Partner & Wholesale BSS
Partner & Wholesale BSS
Not all revenue in a telco comes from directly serving end customers. A significant portion — often 20-40% for major operators — flows through wholesale and partner channels. Wholesale BSS deals with selling network capacity, services, and infrastructure to other operators and service providers. Partner BSS manages the commercial relationships with resellers, MVNOs, system integrators, and other third parties who sell the operator's services under their own or co-branded offerings.

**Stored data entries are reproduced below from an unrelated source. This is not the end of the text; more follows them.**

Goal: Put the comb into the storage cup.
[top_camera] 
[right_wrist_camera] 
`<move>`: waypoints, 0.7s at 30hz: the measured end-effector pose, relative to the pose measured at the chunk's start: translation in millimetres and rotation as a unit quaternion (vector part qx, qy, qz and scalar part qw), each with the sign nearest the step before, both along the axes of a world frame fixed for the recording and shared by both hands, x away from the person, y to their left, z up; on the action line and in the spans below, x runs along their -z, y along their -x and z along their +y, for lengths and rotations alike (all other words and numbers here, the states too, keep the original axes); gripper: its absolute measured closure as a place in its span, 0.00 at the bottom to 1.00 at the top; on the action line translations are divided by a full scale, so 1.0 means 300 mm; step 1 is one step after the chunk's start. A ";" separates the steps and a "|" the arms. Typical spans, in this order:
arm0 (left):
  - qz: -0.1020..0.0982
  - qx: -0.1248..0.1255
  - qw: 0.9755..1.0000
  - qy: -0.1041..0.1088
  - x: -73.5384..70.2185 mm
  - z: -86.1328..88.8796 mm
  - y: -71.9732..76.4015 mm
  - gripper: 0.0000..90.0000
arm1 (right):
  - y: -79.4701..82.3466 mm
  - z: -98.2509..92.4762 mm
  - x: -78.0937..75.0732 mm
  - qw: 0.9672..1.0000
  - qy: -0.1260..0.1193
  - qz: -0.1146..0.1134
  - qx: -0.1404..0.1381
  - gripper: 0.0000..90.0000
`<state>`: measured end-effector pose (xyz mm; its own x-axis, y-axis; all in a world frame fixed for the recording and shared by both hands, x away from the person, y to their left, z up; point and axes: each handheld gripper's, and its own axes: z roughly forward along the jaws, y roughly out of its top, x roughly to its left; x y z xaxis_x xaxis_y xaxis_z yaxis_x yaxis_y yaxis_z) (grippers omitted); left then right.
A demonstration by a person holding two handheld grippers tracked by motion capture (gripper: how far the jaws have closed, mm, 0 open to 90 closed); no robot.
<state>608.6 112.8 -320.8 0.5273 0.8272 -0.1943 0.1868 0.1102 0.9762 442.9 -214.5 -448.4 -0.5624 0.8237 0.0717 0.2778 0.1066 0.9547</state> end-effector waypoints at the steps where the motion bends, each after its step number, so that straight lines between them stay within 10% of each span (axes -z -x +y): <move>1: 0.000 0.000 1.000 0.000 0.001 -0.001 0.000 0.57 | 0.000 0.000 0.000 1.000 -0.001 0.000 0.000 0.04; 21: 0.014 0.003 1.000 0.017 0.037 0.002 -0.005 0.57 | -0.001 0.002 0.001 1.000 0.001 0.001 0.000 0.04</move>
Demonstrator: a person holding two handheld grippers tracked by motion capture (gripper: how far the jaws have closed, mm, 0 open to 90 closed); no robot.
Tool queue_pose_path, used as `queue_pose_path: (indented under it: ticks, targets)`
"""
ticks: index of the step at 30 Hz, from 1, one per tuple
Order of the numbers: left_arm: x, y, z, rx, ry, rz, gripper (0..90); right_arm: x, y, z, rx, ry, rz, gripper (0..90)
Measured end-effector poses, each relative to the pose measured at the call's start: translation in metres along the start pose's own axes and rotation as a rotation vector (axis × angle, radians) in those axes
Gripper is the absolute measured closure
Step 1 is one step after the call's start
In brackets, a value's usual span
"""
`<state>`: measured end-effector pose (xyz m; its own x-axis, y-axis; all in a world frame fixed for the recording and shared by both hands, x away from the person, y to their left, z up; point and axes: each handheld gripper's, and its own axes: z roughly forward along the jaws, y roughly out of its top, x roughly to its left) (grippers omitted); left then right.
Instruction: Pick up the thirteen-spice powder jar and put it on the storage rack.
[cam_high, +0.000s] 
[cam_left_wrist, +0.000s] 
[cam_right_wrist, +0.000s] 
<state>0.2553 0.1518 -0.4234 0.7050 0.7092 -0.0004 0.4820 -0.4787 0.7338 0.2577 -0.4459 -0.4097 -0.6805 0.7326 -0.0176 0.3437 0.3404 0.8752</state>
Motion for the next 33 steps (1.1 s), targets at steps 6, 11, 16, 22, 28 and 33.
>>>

These models introduce unique BSS challenges: who owns the customer relationship? How is revenue shared? Who manages SLAs? How do catalogs overlap? This section explores the wholesale and partner ecosystem, the processes required to support it, and the BSS capabilities that differentiate retail-only operators from those with mature wholesale and partner operations.
Why Wholesale and Partner Models Matter
- Network monetisation: Operators invest billions in infrastructure — wholesale allows them to monetise spare capacity that would otherwise generate zero return
- Market reach: Partners and MVNOs can reach customer segments (ethnic communities, enterprise niches, IoT verticals) that the host operator cannot efficiently serve directly
- Regulatory compliance: In many markets, regulators mandate wholesale access to incumbent infrastructure (local loop unbundling, bitstream access, mobile roaming)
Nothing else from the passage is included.